• Requirement
Please report how many lines in the records below contain "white". Reply with the number alone.
----------
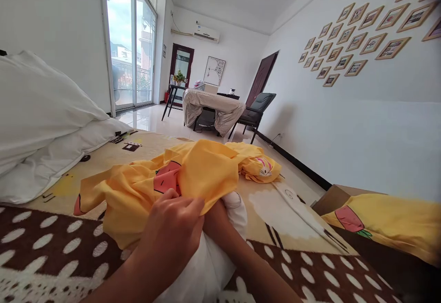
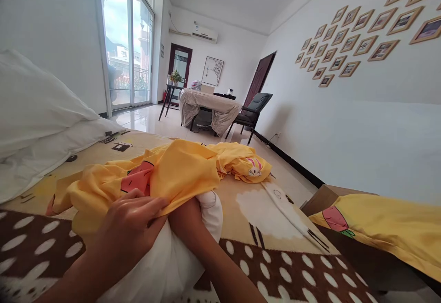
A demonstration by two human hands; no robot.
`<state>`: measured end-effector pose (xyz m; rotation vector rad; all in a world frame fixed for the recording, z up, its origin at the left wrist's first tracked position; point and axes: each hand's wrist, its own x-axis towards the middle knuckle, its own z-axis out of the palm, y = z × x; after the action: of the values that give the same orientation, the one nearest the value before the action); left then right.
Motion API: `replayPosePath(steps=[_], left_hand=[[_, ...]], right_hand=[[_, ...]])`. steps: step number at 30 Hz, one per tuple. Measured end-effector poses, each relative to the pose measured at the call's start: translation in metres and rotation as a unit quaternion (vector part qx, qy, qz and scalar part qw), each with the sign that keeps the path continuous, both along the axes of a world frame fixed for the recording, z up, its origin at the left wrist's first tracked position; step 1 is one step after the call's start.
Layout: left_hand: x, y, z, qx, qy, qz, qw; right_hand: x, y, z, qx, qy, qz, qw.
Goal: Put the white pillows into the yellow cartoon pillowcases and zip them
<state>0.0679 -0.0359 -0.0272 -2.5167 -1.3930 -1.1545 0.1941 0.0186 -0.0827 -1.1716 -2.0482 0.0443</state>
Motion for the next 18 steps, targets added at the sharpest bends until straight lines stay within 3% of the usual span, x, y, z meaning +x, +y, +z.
replayPosePath(steps=[3, 8, 10, 13, 15, 18], left_hand=[[0.003, 0.0, 0.0, -0.034, 0.119, 0.024, 0.992], [0.003, 0.017, 0.001, -0.139, 0.164, 0.067, 0.974], [0.002, 0.017, 0.0, -0.163, 0.166, 0.054, 0.971], [-0.002, 0.014, 0.002, -0.167, 0.157, 0.05, 0.972], [-0.006, 0.014, 0.005, -0.169, 0.147, 0.064, 0.972], [-0.011, 0.016, 0.01, -0.169, 0.144, 0.079, 0.972]], right_hand=[[0.007, 0.002, -0.006, -0.019, 0.004, -0.013, 1.0], [0.028, -0.027, 0.001, -0.085, -0.045, -0.013, 0.995], [0.039, -0.048, 0.008, -0.044, -0.039, 0.0, 0.998], [0.056, -0.084, 0.008, 0.119, -0.053, -0.031, 0.991], [0.067, -0.105, -0.004, 0.206, -0.08, -0.085, 0.971], [0.073, -0.123, -0.032, 0.217, -0.11, -0.117, 0.963]])
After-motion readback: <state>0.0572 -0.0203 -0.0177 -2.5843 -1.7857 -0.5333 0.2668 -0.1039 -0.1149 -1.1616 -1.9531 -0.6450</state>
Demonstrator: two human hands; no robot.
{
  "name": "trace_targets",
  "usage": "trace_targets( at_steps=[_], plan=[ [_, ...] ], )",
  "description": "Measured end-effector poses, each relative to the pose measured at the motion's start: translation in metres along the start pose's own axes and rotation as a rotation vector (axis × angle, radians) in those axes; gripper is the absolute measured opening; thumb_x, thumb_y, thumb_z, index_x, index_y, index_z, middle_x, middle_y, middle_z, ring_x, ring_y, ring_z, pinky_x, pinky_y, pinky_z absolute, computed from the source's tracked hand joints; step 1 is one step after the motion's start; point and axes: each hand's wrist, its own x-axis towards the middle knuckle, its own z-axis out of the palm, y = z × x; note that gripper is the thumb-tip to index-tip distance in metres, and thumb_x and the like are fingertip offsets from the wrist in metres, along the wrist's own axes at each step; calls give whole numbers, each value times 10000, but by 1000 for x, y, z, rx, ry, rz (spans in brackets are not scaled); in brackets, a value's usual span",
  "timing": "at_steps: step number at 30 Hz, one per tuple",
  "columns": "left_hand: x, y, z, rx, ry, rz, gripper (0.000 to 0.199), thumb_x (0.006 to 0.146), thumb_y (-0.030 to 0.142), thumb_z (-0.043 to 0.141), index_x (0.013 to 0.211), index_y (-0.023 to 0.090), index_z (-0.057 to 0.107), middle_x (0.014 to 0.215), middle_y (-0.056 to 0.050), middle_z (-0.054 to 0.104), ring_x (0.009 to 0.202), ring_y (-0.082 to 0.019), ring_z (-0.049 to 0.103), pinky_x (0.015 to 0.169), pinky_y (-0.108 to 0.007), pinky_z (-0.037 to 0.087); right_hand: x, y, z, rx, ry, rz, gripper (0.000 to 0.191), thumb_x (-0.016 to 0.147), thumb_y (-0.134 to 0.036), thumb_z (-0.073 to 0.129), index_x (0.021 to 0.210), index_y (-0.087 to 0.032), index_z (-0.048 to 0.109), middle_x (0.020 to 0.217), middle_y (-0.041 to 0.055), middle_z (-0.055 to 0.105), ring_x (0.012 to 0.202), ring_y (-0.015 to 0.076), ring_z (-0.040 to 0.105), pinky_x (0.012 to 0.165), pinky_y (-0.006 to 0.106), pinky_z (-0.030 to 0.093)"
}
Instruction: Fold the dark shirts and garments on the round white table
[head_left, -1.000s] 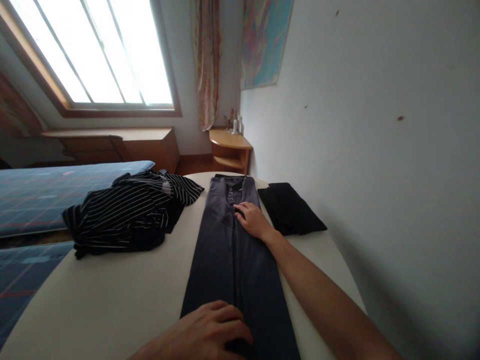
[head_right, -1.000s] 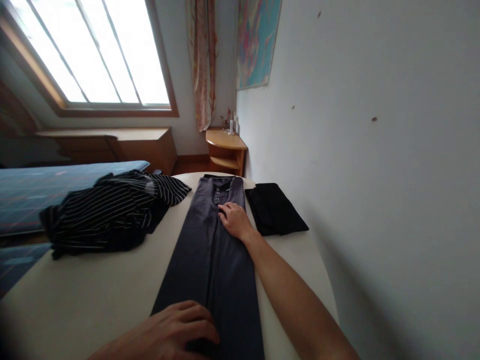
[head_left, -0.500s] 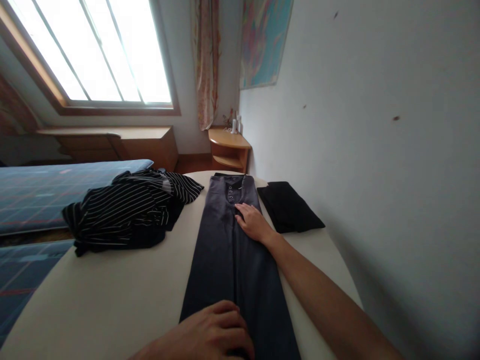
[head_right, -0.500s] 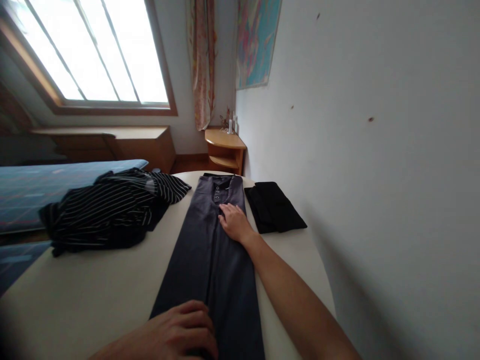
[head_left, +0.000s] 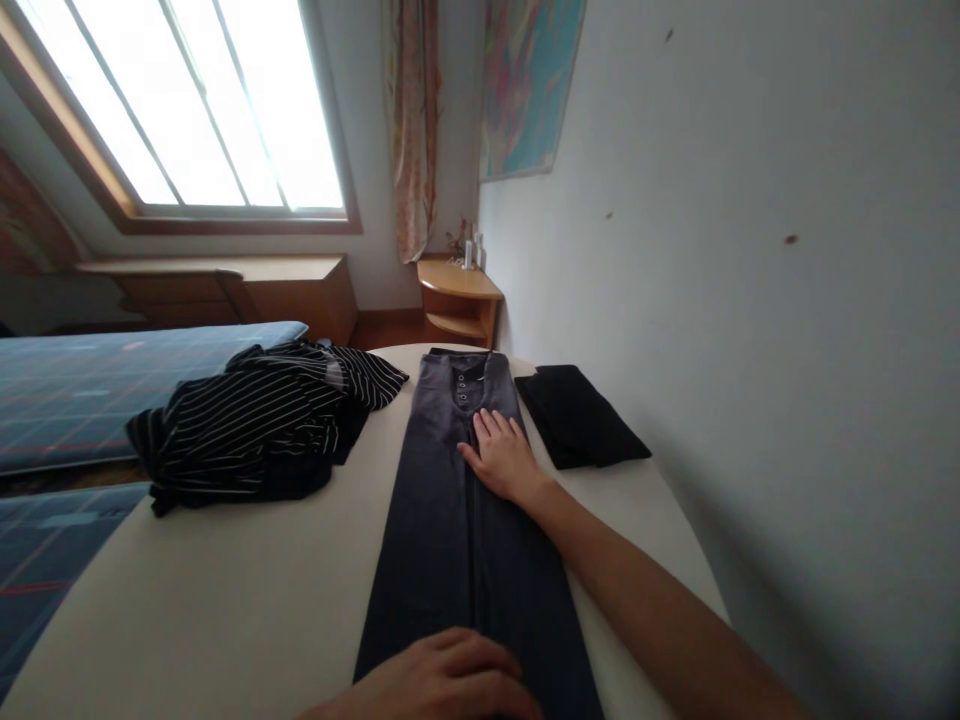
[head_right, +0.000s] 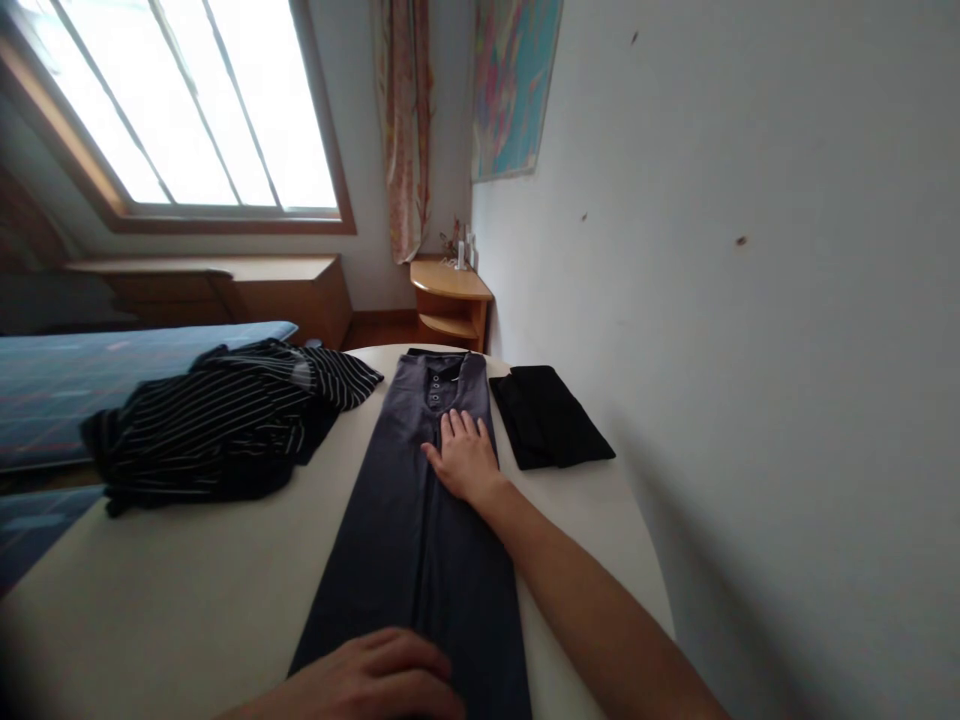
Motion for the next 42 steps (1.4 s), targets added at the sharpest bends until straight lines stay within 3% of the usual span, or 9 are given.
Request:
trace_targets(
  at_steps=[3,6,11,17,21,26,33,39,42],
  plan=[
    [-1,-2,-13,248,36,-121,521,942,378,647,1434,310,491,1541,-79,454,1388,-326,445,1105,-476,435,-6,-12,7,20,-65,90,855,954,-694,320,1565,-95,298,1633,195,207,1509,387,169,1189,614,143],
    [-6,-9,-14,335,27,-252,708,899,452,676,1525,284,392,1616,-128,308,1448,-421,321,1082,-591,422,-5,-14,11,39,-117,100,891,946,-712,306,1582,-91,241,1652,181,121,1525,388,75,1190,640,68],
    [-12,-21,-9,296,32,-330,681,962,419,571,1571,303,289,1644,-97,238,1491,-391,236,1112,-602,386,11,-5,13,37,-124,98,865,952,-696,307,1590,-118,223,1657,159,138,1534,358,41,1199,623,39],
    [-13,-26,-16,273,59,-439,626,999,412,515,1571,332,273,1643,-76,246,1501,-356,231,1128,-624,359,42,5,11,26,-136,86,828,965,-675,290,1587,-130,238,1662,138,130,1535,342,55,1205,602,49],
    [-16,-27,-17,268,37,-478,664,992,438,524,1580,345,229,1660,-81,182,1514,-353,179,1151,-632,310,42,4,8,28,-86,69,802,993,-643,231,1567,-87,283,1648,148,193,1531,322,113,1222,538,92],
    [-18,-29,-13,273,30,-486,658,999,463,501,1582,324,228,1662,-73,186,1525,-318,149,1191,-585,258,-6,-11,4,37,-39,18,763,1020,-600,180,1529,-63,367,1613,177,284,1510,288,228,1218,476,183],
    [-20,-23,-15,273,-42,-490,720,981,499,504,1585,215,233,1660,-110,162,1528,-323,115,1214,-560,201,-126,-40,-12,87,-131,-147,731,1024,-579,238,1556,-85,319,1628,149,236,1524,257,185,1248,453,149],
    [-31,0,-14,219,-123,-477,900,897,502,620,1608,289,111,1669,-78,69,1526,-361,51,1209,-600,160,-194,-50,-43,193,-281,-279,789,932,-534,537,1556,-105,313,1627,148,249,1520,275,200,1247,480,183],
    [-35,6,-9,206,-98,-470,906,877,432,661,1604,314,133,1670,-54,80,1527,-362,64,1212,-604,160,-208,-51,-46,238,-222,-293,694,836,-398,675,1430,-101,474,1564,165,398,1470,287,331,1226,481,249]
  ],
)
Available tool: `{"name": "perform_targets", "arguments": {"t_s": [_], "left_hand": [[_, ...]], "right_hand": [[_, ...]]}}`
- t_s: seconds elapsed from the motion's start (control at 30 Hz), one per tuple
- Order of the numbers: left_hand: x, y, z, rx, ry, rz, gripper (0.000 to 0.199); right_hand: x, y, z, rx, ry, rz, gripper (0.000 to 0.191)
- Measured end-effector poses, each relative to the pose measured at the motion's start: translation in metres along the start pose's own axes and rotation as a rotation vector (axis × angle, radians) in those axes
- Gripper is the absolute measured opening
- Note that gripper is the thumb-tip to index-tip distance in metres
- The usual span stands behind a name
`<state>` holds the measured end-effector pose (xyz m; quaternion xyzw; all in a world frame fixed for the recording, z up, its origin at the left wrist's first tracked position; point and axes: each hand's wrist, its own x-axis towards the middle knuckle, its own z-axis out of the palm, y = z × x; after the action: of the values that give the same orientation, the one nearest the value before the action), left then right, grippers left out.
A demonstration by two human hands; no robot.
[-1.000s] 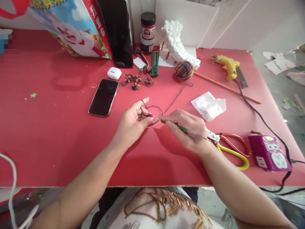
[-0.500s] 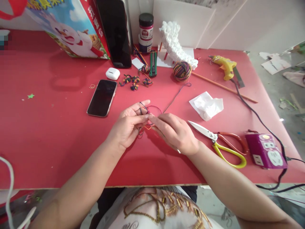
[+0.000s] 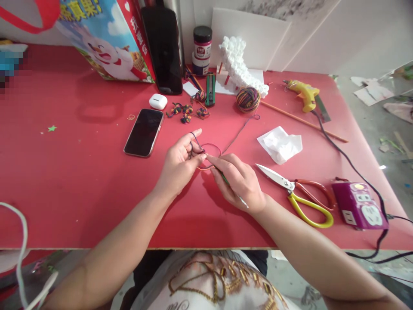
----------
• Answer space
2